The Austria-based company Danube Tech GmbH secured over $143K from the Department of Homeland Security (DHS) Science and Technology Directorate (S&T) for enabling interoperability between blockchains for multiple credential data formats.
Implementing this new security functionality for blockchain will help the DHS to combat forgery and counterfeiting in immigration and citizenship documents. The company is working on developing technology in the field of digital identity and personal data, including personal agents, semantic graphs, and decentralized identity
The Phase One award was funded through S&T’s Silicon Valley Innovation Program (SVIP) Other Transaction Solicitation Preventing Forgery & Counterfeiting of Certificates and Licenses, which explores blockchain solutions to obtain a wide necessity of different DHS missions.
This program is floated to find remedies and fixes to complex security problems encountered by the DHS and its various enterprises. The program is further designed to strengthen the national security in the U.S., leveraging breakthrough technologies such as distributed ledger technology (DLT).
The DHS’s operational components – including Customs and Border Protection, the Transportation Security Administration and Citizenship and Immigration Services – deals with paper-based documents. These divisions under the DHS issue, validate and verify a wide variety of citizenship and eligibility requirements, licenses and certifications including citizenship, and immigration status; employment eligibility; and supply chain security.
However, the current issuance and verification processes do not facilitate data exchange and are most often based on paper (which is obviously outdated) that made them vulnerable to misplacement, fraud, destruction, forgery, and counterfeiting. Due to these vulnerabilities, the S&T is exploring the application of blockchain and DLT to issue credentials digitally.
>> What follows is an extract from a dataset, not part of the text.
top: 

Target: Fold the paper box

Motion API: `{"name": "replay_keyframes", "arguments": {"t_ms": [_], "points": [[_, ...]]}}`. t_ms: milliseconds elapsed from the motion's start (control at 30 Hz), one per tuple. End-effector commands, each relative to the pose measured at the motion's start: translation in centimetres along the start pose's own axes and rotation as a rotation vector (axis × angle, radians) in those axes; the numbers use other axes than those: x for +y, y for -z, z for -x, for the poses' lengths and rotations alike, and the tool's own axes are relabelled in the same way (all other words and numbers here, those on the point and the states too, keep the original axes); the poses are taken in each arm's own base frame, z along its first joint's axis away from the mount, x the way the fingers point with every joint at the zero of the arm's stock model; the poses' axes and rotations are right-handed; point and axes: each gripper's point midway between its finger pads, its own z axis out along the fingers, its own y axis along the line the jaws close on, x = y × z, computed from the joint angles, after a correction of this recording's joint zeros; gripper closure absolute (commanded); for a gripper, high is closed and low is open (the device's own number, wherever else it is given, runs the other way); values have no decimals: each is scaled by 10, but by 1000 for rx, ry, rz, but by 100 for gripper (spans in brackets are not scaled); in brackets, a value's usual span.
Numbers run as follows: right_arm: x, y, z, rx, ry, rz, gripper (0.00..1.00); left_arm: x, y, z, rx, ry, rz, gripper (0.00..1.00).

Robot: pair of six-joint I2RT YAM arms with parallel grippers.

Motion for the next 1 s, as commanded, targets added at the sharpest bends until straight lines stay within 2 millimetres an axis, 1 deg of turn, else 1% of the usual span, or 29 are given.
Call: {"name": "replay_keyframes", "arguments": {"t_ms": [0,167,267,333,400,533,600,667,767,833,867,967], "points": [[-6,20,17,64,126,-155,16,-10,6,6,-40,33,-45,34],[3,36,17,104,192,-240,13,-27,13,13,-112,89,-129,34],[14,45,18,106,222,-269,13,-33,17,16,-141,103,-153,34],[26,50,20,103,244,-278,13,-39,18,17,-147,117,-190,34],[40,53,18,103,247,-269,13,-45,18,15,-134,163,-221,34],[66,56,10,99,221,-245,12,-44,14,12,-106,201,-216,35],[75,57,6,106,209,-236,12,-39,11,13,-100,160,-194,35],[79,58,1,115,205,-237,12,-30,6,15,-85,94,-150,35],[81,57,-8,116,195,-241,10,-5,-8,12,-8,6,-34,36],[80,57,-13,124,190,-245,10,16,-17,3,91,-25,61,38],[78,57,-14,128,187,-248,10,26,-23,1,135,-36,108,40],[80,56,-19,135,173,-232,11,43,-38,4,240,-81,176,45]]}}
First Phase Out of Four for Blockchain Firms
Danube Tech GmbH received the Phase One award of $143,487 for its “Universal Issuer and Verifier project,” which will incorporate interoperability functionality between multiple blockchains for multiple credential data formats that enable secure credential issuance and identity verification.
The award is part of the agency’s Silicon Valley Innovation Program, or SVIP, where companies can participate in the development of blockchain-based solutions to tacked the issues faced by DHS. Participating firms can receive up to $800,000 across four different phases for developing solutions to counter the homeland security challenges.
“Danube Tech is building core interoperability infrastructure for issuers and verifiers,” SVIP Technical Director Anil John said. “Interoperability between blockchains is enabled by using emerging World Wide Web Consortium standards to globally resolve and find information where it exists on a particular blockchain.”